Exercise objective – Keep only the lines of the data below that contain "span", and copy them.

---

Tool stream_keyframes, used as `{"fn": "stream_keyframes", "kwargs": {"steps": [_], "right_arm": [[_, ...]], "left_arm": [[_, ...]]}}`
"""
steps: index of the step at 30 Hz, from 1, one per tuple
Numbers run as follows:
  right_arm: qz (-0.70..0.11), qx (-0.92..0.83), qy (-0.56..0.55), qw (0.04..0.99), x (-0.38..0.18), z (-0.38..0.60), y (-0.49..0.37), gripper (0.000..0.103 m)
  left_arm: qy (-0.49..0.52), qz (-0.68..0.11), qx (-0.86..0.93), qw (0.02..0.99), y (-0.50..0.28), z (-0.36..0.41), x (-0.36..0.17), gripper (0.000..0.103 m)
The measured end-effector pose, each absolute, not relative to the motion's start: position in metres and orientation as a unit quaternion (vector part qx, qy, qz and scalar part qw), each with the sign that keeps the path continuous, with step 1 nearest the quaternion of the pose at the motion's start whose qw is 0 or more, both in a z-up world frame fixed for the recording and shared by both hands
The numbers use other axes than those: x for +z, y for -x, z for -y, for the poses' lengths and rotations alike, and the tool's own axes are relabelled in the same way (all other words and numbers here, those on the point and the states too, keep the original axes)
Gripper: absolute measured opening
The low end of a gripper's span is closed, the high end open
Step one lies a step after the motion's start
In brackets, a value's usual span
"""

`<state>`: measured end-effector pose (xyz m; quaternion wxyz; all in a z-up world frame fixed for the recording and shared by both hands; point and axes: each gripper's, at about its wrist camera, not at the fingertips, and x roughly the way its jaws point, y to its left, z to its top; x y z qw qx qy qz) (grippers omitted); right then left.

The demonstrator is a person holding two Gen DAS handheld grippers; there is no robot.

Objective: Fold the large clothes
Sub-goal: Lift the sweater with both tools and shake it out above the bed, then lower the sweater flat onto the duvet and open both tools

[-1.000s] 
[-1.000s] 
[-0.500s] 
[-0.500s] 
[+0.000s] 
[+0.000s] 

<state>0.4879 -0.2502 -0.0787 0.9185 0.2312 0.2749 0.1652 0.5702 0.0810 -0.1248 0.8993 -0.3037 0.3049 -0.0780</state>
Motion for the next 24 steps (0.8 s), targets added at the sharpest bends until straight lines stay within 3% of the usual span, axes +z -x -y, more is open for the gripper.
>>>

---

Exercise response –
The low end of a gripper's span is closed, the high end open
In brackets, a value's usual span
Motion for the next 24 steps (0.8 s), targets added at the sharpest bends until straight lines stay within 3% of the usual span, axes +z -x -y, more is open for the gripper.

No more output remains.